Hive Master Class
Monday, February 25, 2013 from 9:00 AM to 5:00 PM (MST)
Mountain View, CA
Hive Master Class
This workshop is taught by Dean Wampler, Principal Consultant at Think Big Analytics and the co-author of Programming Hive. This one-day workshop provides intensive, exercise-driven instruction in more advanced Hive techniques. It is designed for data analysts, who will learn how to optimize Hive table design and queries, analyze performance characteristics, debug problems, and use sophisticated UDFs (user defined functions) and SerDes (serializer-deserializers) for different file formats.
The workshop will be taught in a Linux environment, using the Hive command-line interface (CLI). Therefore, the perspective student for this workshop needs to meet the following prerequisites:
- Previous Hive Experience: The student must have the equivalent of the Think Big Analytics 1-Day Introduction to Hive training or similar hands-on experience.
- SQL Experience: The ability to write SQL queries is required.
- Linux shell experience: The ability to log into Linux servers and use basic Linux shell (bash) commands is required.
What You Must Bring
Bring your laptop with the following software installed in advance.
- Putty (Windows only): Students will log into a remote cluster for the workshop. Mac OSX and Linux environments include ssh (secure shell) support. Windows users will need to install Putty. Download putty.zip from here.
- A Text Editor: An editor suitable for editing source code, such as SQL queries.
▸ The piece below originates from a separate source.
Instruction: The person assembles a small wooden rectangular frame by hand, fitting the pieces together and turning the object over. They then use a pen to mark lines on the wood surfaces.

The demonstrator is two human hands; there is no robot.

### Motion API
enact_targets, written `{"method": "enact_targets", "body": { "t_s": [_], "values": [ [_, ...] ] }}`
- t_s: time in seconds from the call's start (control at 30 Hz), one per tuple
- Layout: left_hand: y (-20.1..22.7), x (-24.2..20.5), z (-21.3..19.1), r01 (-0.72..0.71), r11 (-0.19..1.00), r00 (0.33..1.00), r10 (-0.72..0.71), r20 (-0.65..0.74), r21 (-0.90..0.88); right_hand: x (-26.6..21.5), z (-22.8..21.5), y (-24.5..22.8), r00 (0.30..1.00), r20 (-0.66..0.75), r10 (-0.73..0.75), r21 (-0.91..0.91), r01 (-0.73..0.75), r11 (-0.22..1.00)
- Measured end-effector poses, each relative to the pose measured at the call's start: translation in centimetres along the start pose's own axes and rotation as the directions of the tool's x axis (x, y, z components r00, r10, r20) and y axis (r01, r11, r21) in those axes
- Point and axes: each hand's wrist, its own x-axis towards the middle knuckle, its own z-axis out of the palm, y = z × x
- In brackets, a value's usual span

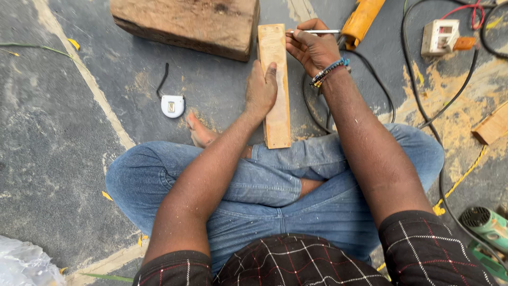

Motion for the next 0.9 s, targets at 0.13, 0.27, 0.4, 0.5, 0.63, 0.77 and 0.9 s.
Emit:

On Windows, WordPad, but not Word, NotePad++, but not Notepad, are suitable.
What You Will Learn
You’ll learn Hive features and techniques not typically covered in introductory courses, including techniques for solving difficult query problems and optimizing the performance of your Hive queries, advanced tips for custom UDFs (user-defined functions) to improve performance and SerDes (serializer-deserializers) for custom file formats and interoperability, and how to understand and exploit information Hive gives you in the “explain” command and its log file output.
The specific topics of a workshop will be calibrated to the needs of the students, selected from the following list of possible topics:
- New features in Hive v0.9.X.
- Hive table organization and schema considerations for optimizing different usage scenarios, including:
- Using partitioning to optimize queries with range-bounding where clauses.
- Using bucketing to optimize the performance of joins between tables of arbitrary size and to support data sampling.
- Generating representative samples of large data sets.
- Optimizing join performance.
- Optimizing order by performance.
- Using Hive’s support for table indexing.
- Using UDFs to optimize specific operations and to perform more advanced analytics.
- Using “explain” to understand how queries are translated to MapReduce.
- Miscellaneous tuning tips to improve performance.
- Using column-oriented storage with the RCFile format and corresponding SerDe.
- Avro for interoperability with other tools.
- Using Hive with HBase and other persistent data stores.
- Using Sqoop to import data from and export data to relational data stores.
- How Hive compares with Cloudera’s Impala.
Students will learn these techniques by performing exercises with real-world data samples and analysis problems.
All topics are exercise driven and the students are provided with complete solutions for all exercises.
Hive v0.9.X Features
We’ll warm up with a quick review of the latest enhancements to Hive.
Exercise: Setup our exercise environment. Ensure that everyone can access the exercise cluster and run Hive queries.
Table Organization and Schema Design
When most queries of a table include range-bound where clause (e.g., WHERE year = 2012), partitioning the table by the corresponding columns improves performance. Usingexternal tables promotes easier interoperability with other tools. Finally, Hive supports three complex data types, ARRAYS, STRUCTS, and MAPS within records.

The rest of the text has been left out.